> **Prompt**
Take the line that has "Get the bounding box for beige wooden desk." in it and every line after it to the end of the entries, and reproduce them exactly.

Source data
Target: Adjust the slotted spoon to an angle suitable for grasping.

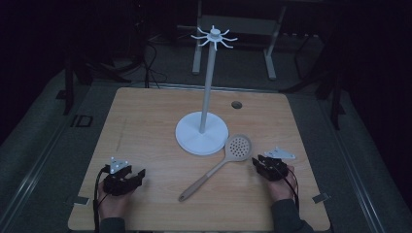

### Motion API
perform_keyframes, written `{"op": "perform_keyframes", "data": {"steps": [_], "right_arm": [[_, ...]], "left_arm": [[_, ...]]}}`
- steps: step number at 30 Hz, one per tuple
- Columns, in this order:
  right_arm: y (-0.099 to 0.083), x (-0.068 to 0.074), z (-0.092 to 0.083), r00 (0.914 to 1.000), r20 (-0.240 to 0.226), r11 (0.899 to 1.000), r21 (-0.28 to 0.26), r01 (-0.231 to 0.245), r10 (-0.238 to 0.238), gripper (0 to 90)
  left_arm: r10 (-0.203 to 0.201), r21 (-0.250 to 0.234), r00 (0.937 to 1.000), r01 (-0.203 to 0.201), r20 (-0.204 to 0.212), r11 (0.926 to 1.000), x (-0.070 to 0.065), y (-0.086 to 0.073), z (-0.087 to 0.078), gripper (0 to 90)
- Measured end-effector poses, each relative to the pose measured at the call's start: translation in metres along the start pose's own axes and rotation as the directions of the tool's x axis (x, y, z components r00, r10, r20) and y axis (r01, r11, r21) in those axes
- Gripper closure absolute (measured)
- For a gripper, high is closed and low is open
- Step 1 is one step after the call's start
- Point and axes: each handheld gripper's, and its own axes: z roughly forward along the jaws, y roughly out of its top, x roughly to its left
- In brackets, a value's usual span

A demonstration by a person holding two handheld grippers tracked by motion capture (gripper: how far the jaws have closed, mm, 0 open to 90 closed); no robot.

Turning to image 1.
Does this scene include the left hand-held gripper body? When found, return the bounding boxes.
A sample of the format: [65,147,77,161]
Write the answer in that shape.
[102,156,138,197]

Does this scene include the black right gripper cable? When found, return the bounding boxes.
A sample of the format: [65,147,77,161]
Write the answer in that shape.
[277,164,301,212]

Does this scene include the grey tape strip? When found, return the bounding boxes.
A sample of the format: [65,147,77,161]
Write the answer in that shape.
[73,195,90,207]
[312,192,331,205]

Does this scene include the white metal table frame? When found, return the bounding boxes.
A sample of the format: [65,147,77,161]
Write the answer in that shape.
[191,0,288,82]

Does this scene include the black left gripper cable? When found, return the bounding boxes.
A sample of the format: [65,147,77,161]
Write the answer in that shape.
[92,165,112,233]

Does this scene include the person's left hand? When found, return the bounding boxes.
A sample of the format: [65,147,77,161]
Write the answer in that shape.
[97,181,136,220]

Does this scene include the black floor cables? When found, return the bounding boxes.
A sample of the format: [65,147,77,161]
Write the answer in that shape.
[141,18,169,89]

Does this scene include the beige slotted spoon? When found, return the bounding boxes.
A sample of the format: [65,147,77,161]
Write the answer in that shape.
[178,133,254,203]

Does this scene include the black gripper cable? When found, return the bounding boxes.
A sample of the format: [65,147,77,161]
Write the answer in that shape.
[277,164,301,212]
[92,165,112,233]

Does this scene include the black metal stand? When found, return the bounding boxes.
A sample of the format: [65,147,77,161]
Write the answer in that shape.
[56,48,131,117]
[281,32,347,131]

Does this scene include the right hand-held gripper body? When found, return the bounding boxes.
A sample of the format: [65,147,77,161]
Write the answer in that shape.
[258,147,296,183]

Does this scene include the white hook stand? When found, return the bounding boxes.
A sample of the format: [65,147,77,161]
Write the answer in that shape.
[175,24,239,156]

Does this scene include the person's right hand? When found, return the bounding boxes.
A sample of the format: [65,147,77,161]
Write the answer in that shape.
[266,165,297,203]

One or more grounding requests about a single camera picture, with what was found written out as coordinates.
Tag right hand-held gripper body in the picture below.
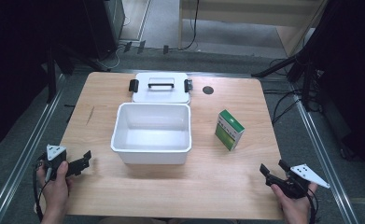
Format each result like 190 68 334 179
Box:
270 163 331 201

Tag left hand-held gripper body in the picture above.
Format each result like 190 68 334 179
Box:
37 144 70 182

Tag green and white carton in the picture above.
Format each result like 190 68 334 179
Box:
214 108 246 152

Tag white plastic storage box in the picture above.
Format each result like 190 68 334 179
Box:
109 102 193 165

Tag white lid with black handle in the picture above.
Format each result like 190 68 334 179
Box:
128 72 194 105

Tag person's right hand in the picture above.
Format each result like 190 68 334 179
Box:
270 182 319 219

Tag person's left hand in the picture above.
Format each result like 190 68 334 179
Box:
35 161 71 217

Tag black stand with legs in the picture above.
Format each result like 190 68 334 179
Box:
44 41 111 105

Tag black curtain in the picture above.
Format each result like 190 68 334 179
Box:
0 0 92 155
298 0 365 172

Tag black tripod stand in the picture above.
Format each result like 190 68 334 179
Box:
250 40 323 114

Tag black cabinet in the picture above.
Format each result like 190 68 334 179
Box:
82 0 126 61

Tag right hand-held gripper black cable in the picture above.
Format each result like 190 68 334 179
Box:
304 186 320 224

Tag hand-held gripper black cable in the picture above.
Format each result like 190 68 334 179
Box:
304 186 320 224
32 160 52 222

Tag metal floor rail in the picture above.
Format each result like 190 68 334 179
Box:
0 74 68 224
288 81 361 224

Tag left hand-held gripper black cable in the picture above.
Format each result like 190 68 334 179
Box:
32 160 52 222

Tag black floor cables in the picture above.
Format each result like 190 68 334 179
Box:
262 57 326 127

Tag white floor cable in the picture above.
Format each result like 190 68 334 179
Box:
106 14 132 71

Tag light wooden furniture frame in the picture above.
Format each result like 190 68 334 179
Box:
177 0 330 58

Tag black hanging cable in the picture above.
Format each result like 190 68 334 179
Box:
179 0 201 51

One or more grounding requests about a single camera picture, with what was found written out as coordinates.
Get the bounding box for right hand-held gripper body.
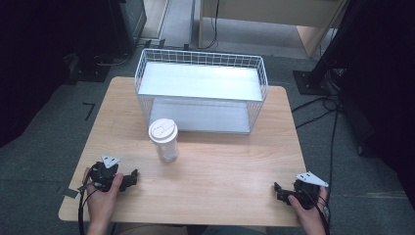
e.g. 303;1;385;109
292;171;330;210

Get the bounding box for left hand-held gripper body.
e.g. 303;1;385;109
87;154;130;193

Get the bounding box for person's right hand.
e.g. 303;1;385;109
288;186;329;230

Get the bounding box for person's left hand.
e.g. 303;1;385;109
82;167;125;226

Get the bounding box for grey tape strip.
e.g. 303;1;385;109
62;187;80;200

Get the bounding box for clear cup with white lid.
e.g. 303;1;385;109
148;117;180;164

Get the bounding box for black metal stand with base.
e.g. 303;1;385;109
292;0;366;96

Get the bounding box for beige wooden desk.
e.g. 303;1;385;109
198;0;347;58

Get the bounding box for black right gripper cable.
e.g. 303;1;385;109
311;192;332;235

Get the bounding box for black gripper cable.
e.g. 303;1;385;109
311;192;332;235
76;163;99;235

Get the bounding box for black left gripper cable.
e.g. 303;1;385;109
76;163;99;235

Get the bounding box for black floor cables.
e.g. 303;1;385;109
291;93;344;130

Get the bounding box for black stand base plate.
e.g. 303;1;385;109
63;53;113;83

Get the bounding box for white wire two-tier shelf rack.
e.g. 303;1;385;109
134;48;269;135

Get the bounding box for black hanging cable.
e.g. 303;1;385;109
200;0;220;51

> **Your response**
Get the bounding box for beige wooden desk.
e.g. 303;1;385;109
198;0;347;58

Get the bounding box for black right gripper cable.
e.g. 303;1;385;109
311;192;332;235

Get the bounding box for black gripper cable.
e.g. 303;1;385;109
311;192;332;235
76;163;99;235

Get the bounding box for black left gripper cable.
e.g. 303;1;385;109
76;163;99;235

Get the bounding box for black floor cables.
e.g. 303;1;385;109
291;93;344;130

Get the bounding box for black stand base plate.
e.g. 303;1;385;109
63;53;113;83

Get the bounding box for white wire two-tier shelf rack.
e.g. 303;1;385;109
134;48;269;135

Get the bounding box for black hanging cable.
e.g. 303;1;385;109
200;0;220;51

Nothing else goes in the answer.